- **Instructions for the task**:
Exactly as written, return all the data, leaving its pictures behind.

- **Given information**:
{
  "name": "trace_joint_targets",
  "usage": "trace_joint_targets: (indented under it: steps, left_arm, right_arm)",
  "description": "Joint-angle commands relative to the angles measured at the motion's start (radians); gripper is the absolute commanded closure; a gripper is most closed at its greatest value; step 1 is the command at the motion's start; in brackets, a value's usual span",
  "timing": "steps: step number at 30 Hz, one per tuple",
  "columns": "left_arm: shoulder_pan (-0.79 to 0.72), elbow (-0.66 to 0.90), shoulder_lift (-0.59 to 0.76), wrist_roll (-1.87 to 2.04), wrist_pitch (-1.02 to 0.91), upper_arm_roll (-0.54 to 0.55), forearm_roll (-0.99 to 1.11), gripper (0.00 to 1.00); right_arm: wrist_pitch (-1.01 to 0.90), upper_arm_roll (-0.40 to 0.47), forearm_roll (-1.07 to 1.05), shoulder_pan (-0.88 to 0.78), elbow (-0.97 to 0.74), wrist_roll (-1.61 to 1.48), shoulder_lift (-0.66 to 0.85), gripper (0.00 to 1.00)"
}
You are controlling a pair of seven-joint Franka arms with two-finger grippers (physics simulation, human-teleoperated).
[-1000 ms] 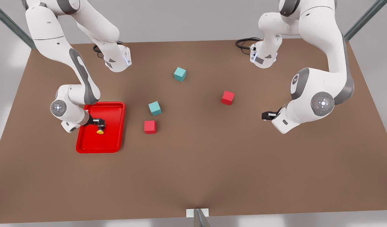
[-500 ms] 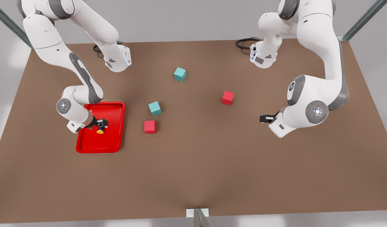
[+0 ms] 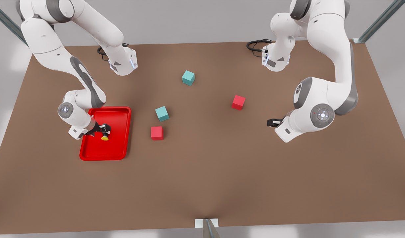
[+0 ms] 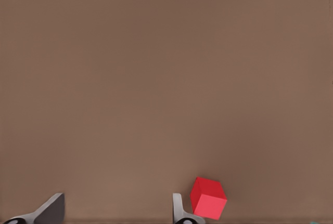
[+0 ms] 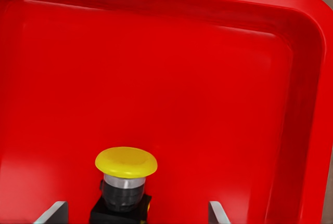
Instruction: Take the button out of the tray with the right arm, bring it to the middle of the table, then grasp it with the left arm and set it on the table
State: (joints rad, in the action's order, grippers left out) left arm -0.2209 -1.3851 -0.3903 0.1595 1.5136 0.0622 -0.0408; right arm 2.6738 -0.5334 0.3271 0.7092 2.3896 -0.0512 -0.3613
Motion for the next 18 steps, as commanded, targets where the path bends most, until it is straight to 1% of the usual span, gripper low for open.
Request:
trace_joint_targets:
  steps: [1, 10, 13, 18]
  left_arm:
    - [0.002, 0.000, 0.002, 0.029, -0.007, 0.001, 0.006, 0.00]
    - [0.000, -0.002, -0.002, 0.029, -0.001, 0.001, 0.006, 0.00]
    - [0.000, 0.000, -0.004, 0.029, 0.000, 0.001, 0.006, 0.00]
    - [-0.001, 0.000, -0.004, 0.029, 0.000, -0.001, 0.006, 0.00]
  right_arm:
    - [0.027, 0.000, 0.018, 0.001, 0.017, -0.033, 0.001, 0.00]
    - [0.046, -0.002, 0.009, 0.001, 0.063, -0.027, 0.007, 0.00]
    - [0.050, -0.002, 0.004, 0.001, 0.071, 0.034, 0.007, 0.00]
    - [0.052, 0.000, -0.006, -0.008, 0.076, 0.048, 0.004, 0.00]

- **Response to this task**:
{
  "name": "trace_joint_targets",
  "usage": "trace_joint_targets: (indented under it: steps, left_arm, right_arm)",
  "description": "Joint-angle commands relative to the angles measured at the motion's start (radians); gripper is the absolute commanded closure; a gripper is most closed at its greatest value; step 1 is the command at the motion's start; in brackets, a value's usual span",
  "timing": "steps: step number at 30 Hz, one per tuple",
  "columns": "left_arm: shoulder_pan (-0.79 to 0.72), elbow (-0.66 to 0.90), shoulder_lift (-0.59 to 0.76), wrist_roll (-1.87 to 2.04), wrist_pitch (-1.02 to 0.91), upper_arm_roll (-0.54 to 0.55), forearm_roll (-0.99 to 1.11), gripper (0.00 to 1.00); right_arm: wrist_pitch (-1.01 to 0.90), upper_arm_roll (-0.40 to 0.47), forearm_roll (-1.07 to 1.05), shoulder_pan (-0.88 to 0.78), elbow (-0.97 to 0.74), wrist_roll (-1.61 to 1.48), shoulder_lift (-0.66 to 0.85), gripper (0.00 to 1.00)"
}
You are controlling a pair of seven-joint Franka arms with two-finger grippers (physics simulation, human-teleoperated).
[-1000 ms] 
[-500 ms] 
[+0 ms] 
[+0 ms] 
[+0 ms] 
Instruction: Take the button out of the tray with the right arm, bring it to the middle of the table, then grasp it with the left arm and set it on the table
State: (joints rad, in the action's order, grippers left out) left arm -0.2209 -1.3851 -0.3903 0.1595 1.5136 0.0622 -0.0408; right arm 2.6738 -0.5334 0.3271 0.7092 2.3896 -0.0512 -0.3613
Motion for the next 18 steps, as commanded, targets where the path bends most, until it is straight to 1% of the usual span, gripper low for open.
Request:
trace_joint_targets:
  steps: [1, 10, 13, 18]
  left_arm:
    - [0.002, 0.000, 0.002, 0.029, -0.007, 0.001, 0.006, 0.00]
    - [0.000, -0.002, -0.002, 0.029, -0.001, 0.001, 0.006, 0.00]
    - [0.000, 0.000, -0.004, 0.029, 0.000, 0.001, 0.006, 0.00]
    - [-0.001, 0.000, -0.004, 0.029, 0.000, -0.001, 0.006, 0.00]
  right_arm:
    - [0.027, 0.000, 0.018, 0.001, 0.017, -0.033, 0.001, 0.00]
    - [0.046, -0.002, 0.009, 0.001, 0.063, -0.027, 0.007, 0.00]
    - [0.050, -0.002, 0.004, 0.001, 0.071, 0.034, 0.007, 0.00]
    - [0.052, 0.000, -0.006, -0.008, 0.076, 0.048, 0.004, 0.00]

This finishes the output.